Directions: Of all the lines below, output only those starting at the one with "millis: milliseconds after" and ending at the one with "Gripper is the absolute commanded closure", both ends included, exactly as written.

Dataset records:
▶

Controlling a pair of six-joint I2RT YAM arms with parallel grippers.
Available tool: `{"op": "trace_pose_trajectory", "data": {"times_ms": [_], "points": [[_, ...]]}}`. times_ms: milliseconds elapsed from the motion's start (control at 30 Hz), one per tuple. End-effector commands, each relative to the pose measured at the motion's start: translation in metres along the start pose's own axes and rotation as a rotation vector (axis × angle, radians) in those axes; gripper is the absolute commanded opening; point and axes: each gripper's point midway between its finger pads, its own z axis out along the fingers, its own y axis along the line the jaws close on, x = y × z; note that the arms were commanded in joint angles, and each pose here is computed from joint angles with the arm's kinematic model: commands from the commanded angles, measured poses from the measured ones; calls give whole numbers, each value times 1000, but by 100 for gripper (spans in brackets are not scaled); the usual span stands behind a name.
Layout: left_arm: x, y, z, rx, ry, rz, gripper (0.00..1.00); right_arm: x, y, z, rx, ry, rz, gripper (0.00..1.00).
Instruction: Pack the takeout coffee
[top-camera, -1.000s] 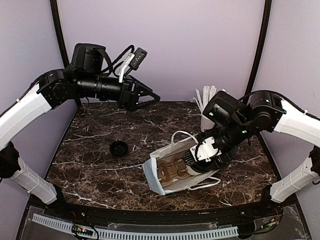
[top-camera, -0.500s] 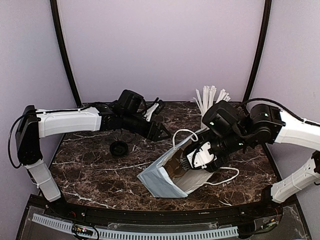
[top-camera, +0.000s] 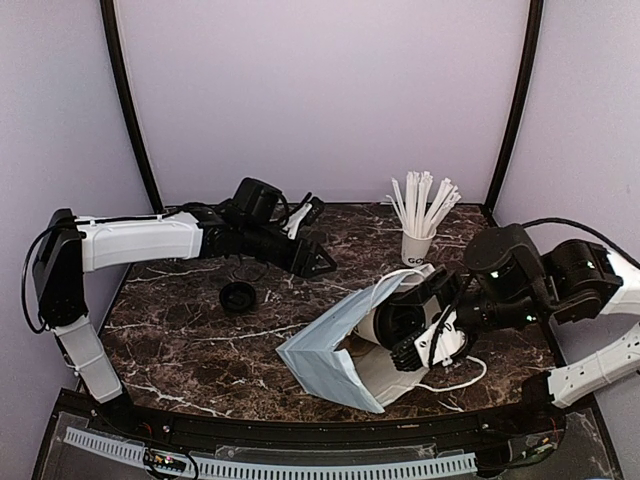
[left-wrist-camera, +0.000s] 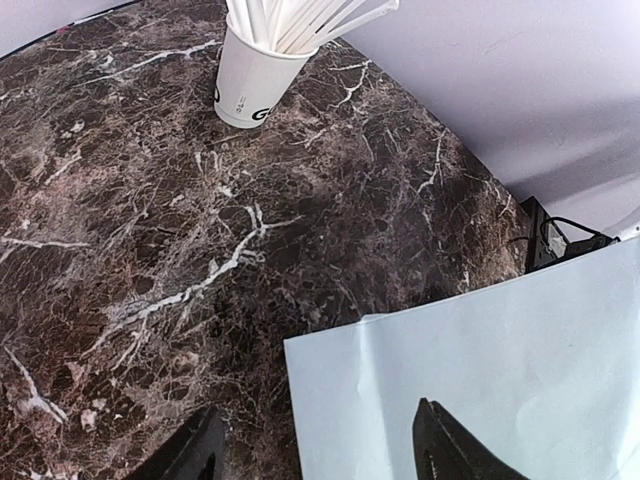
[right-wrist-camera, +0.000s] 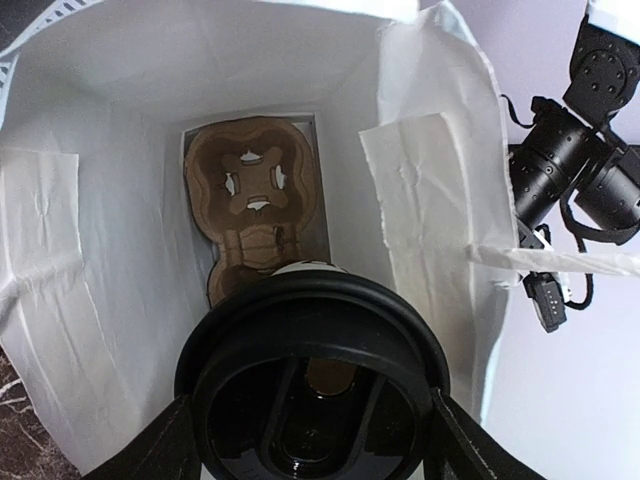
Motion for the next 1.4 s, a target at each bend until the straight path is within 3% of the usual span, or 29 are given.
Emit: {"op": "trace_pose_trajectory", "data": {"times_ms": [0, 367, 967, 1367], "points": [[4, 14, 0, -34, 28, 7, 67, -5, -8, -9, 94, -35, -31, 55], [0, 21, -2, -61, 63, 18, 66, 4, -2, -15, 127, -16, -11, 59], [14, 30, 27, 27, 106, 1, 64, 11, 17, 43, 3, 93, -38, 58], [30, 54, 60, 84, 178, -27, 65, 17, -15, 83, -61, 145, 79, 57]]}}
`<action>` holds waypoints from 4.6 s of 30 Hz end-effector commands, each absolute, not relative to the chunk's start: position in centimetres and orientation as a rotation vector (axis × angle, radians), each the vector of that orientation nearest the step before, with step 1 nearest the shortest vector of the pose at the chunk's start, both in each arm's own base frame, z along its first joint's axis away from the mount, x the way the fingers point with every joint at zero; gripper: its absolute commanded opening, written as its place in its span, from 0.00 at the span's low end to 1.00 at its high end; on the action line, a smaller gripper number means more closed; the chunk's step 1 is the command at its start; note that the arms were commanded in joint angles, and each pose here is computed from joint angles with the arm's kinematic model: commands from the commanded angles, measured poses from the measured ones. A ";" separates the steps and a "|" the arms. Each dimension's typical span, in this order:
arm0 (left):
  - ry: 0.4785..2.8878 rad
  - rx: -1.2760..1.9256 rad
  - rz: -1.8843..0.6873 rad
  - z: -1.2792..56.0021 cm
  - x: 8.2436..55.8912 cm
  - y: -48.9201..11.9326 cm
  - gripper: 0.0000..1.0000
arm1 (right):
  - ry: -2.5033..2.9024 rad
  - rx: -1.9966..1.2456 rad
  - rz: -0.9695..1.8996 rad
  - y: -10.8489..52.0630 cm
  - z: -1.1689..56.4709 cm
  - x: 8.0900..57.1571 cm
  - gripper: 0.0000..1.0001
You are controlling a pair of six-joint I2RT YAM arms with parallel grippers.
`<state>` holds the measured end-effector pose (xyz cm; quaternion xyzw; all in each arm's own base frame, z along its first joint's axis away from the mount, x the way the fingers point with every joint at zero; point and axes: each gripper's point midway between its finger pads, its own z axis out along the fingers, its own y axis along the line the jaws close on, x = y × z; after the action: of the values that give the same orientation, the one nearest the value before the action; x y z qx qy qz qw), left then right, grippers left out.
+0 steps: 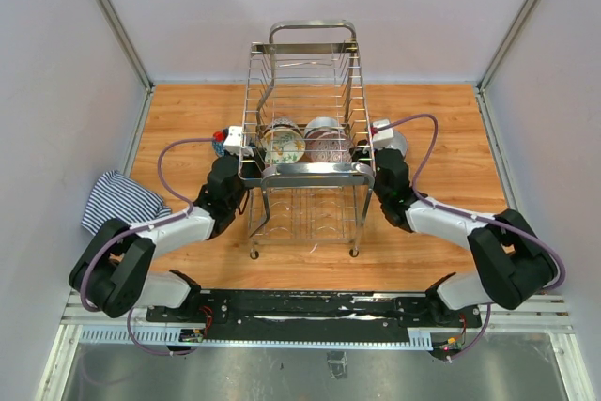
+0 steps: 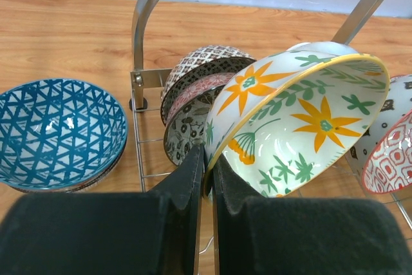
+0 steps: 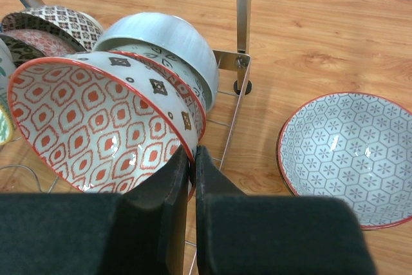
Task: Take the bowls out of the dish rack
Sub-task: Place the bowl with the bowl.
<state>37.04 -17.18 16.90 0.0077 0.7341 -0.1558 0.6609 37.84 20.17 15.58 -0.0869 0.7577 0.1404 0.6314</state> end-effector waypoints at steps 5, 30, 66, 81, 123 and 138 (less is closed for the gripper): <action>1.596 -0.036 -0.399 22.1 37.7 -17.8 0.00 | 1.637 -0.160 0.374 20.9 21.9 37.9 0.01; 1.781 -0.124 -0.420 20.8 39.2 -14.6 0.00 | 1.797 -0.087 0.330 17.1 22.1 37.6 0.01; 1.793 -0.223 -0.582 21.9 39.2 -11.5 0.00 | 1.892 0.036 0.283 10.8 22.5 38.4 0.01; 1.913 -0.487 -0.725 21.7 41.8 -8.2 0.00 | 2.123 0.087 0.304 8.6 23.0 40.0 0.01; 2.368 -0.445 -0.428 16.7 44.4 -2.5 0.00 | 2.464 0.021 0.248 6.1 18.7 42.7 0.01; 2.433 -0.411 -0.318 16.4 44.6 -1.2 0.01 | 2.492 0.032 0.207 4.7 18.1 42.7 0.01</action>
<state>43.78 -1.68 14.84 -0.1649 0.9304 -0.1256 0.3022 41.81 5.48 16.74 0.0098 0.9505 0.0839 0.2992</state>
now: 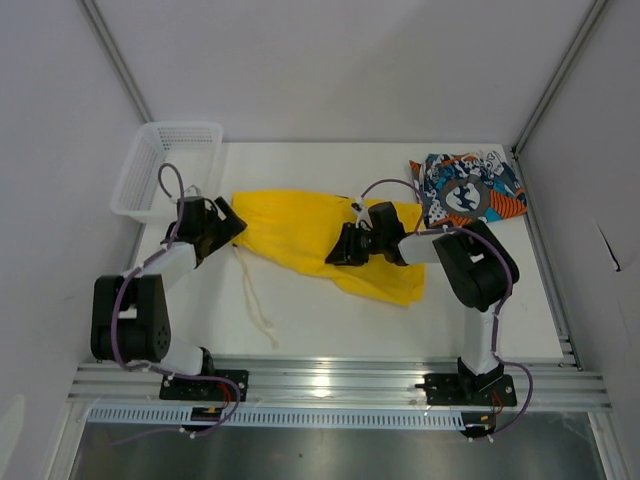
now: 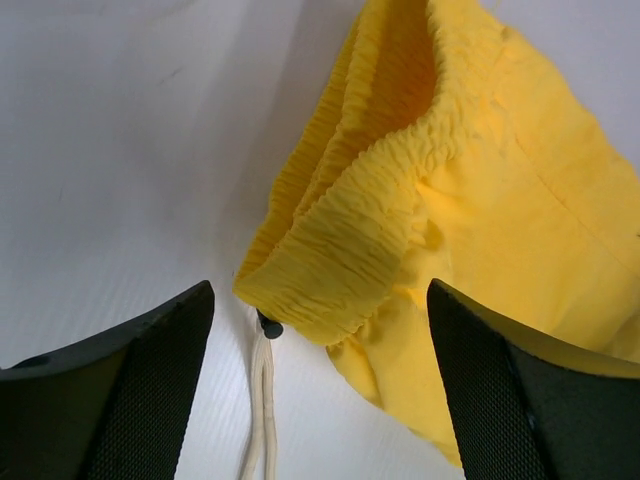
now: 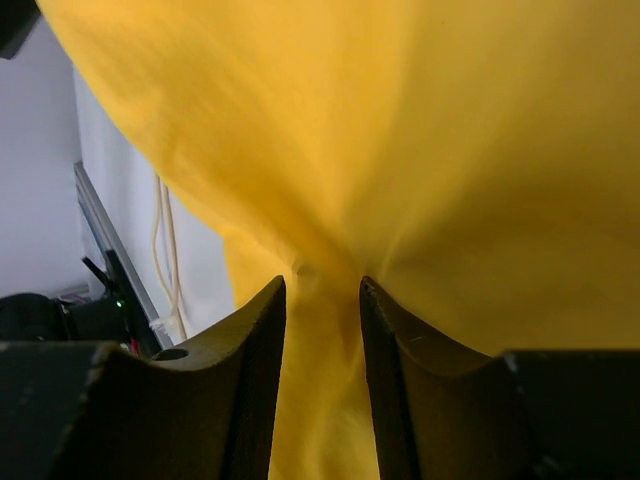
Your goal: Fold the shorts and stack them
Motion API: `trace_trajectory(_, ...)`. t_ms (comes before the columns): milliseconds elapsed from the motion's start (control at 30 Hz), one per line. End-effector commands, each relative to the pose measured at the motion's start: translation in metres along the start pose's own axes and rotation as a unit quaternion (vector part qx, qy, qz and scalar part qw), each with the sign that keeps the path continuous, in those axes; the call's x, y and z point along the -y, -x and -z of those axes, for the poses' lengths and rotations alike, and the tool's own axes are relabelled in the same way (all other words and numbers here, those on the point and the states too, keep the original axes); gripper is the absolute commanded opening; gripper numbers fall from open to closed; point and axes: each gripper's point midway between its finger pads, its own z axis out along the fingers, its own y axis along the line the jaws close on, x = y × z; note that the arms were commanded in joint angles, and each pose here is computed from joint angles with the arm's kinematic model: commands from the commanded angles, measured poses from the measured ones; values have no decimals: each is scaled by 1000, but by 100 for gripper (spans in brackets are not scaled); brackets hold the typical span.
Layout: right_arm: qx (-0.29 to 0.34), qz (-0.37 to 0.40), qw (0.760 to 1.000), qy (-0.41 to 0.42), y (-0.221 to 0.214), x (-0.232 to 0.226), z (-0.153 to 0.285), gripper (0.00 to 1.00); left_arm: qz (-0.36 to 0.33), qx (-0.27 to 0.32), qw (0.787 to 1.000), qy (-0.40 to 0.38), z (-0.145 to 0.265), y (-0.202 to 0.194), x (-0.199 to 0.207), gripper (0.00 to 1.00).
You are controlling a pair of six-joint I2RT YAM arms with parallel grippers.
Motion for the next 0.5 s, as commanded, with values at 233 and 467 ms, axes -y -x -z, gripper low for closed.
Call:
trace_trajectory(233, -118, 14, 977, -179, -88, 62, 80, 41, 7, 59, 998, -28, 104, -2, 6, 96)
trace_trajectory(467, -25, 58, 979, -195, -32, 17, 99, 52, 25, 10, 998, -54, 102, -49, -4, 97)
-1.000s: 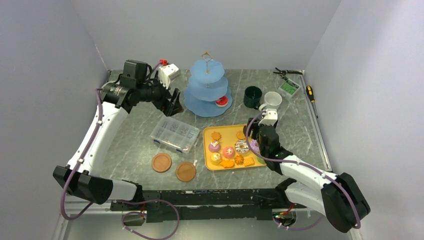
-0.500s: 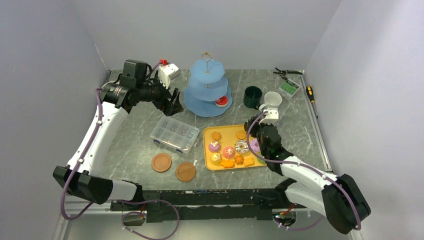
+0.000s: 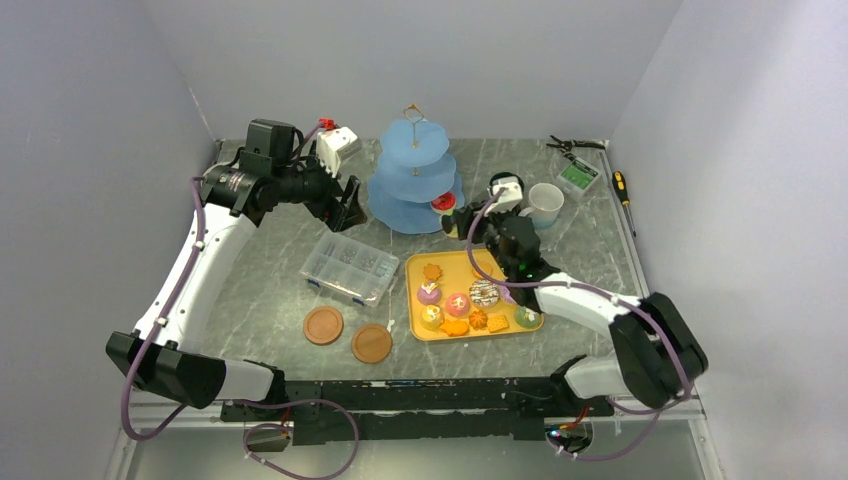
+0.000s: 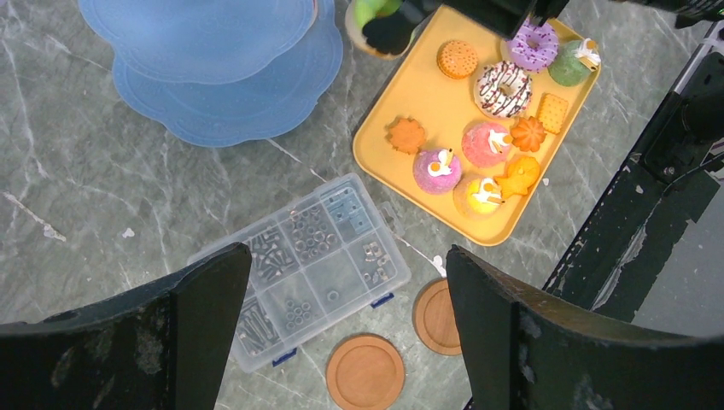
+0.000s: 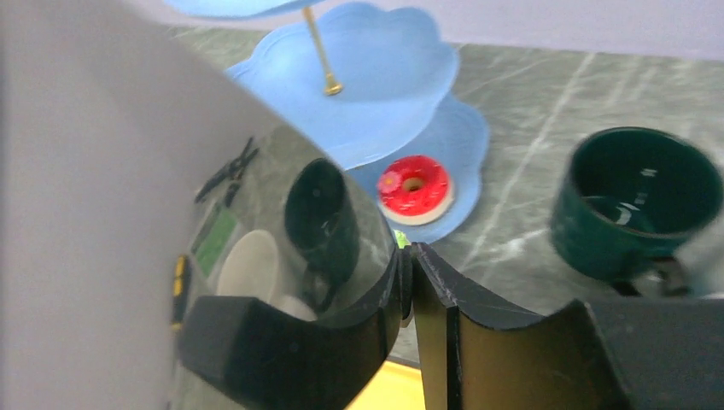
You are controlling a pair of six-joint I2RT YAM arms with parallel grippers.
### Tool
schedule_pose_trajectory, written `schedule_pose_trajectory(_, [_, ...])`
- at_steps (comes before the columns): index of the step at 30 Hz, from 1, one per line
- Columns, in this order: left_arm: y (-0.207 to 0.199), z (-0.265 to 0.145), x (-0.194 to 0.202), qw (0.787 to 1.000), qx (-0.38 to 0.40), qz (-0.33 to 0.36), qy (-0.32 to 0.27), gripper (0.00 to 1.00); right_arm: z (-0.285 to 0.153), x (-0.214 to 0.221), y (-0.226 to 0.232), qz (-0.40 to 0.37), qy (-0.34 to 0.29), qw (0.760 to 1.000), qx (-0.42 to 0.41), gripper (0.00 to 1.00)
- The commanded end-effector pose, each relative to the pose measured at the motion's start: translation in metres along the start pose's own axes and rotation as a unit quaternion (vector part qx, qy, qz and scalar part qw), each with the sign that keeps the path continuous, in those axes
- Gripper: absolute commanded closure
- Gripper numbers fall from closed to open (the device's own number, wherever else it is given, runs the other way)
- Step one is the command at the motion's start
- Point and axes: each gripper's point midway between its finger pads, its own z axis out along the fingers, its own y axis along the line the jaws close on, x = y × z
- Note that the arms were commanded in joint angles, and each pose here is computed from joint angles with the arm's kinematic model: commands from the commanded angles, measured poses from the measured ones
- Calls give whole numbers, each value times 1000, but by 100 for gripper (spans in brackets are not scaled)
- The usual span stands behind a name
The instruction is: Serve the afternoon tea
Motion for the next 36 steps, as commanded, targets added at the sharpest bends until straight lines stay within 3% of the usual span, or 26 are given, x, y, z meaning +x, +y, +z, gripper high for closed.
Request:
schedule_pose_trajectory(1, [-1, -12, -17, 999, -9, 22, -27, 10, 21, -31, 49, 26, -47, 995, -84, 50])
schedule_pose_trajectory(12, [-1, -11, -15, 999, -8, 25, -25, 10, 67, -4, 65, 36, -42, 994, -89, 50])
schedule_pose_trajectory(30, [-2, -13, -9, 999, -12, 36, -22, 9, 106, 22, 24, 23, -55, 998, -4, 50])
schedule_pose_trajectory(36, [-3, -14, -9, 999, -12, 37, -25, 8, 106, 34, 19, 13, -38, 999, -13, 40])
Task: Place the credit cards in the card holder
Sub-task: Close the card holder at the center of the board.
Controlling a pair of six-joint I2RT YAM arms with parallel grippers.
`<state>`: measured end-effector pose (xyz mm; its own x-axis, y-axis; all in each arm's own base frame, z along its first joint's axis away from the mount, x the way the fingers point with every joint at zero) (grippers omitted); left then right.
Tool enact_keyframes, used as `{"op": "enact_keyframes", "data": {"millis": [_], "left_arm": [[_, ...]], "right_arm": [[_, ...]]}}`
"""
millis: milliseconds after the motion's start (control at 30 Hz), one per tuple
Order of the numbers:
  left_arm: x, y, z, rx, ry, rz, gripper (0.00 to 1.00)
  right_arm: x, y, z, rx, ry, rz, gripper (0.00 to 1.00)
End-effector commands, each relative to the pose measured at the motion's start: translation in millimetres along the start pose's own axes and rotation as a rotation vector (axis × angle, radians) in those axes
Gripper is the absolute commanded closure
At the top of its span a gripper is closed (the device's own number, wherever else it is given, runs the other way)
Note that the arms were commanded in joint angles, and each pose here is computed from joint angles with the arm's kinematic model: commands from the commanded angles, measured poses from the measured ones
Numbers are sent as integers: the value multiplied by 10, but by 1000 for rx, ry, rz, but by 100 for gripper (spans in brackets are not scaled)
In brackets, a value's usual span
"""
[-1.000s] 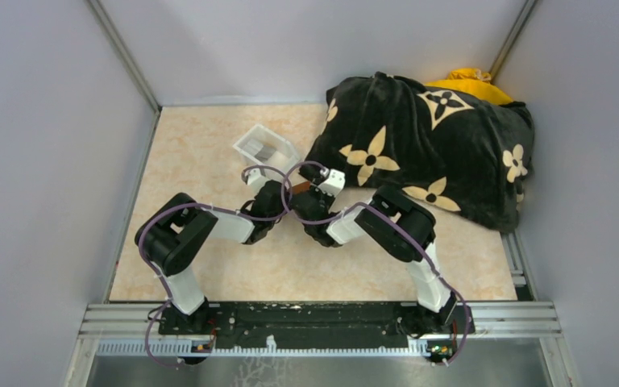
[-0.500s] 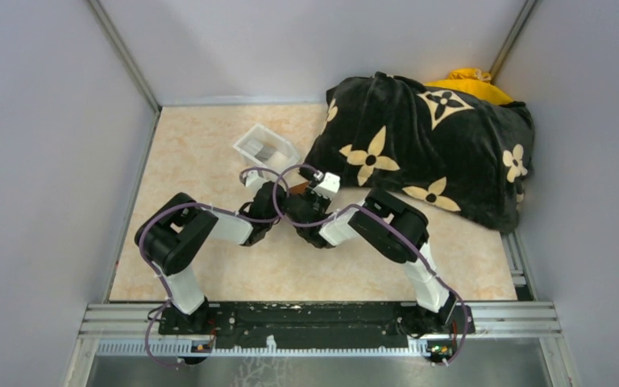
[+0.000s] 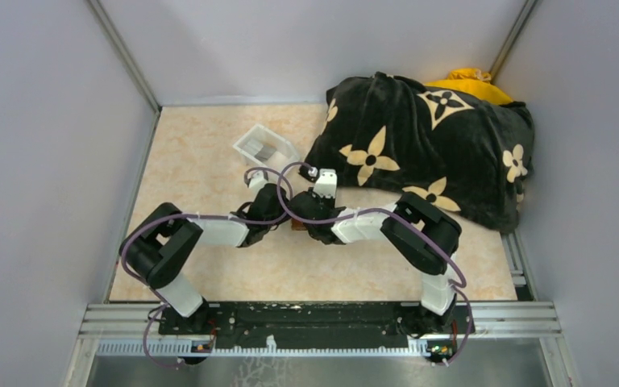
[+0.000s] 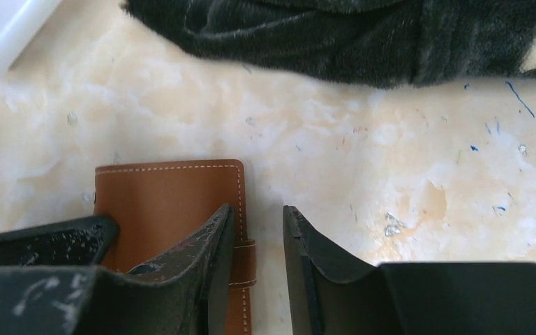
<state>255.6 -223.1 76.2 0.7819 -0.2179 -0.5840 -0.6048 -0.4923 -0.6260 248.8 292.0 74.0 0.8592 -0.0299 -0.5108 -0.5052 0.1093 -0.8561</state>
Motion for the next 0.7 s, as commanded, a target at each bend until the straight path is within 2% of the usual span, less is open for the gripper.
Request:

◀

Response for this exercise:
millis: milliseconds after the motion's start (control at 30 Hz), one per tuple
Order of the numbers:
  left_arm: x, y, z, rx, ry, rz, gripper (0.00 to 1.00)
  right_arm: x, y, z, rx, ry, rz, gripper (0.00 to 1.00)
End-effector commands, each relative to the pose measured at the motion's start: translation in millimetres along the start pose's own axes and rotation as a rotation vector (axis × angle, radians) in those axes
Gripper is the absolute commanded closure

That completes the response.